• [Your instructions]: Only the lines from the opening of the material through the line bearing "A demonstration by" should be reproduced, exactly and without pictures.
--- START ---
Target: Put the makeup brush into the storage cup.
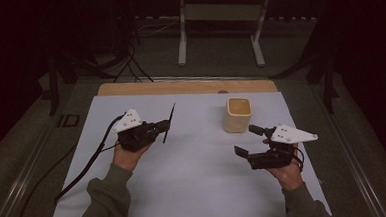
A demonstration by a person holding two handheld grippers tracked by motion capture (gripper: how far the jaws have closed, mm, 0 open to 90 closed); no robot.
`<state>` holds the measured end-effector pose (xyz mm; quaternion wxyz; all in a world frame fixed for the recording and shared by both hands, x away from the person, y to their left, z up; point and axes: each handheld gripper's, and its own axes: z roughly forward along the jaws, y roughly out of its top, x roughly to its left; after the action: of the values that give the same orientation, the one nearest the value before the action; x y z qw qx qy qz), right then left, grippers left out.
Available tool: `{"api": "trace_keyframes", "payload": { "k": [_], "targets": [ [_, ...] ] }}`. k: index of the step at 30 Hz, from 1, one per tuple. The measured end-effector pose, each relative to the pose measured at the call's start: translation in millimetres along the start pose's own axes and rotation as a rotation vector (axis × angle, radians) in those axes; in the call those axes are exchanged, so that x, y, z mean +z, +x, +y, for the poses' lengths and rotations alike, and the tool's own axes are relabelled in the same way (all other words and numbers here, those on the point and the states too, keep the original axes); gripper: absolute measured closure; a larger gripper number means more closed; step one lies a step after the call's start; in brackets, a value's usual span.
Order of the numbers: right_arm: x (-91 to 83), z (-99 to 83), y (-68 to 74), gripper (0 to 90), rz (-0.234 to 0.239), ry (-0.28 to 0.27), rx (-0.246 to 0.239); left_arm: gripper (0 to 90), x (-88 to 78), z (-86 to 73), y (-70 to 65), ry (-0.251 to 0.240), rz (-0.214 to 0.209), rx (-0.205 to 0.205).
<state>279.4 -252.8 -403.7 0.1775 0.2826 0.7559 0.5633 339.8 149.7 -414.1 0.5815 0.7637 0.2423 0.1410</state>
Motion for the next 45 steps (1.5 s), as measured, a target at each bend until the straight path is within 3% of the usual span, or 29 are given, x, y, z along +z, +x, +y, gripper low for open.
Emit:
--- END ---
• [Worked solution]:
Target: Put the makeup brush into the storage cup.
A demonstration by a person holding two handheld grippers tracked by motion capture (gripper: how far the jaws have closed, mm, 0 open to 90 closed); no robot.

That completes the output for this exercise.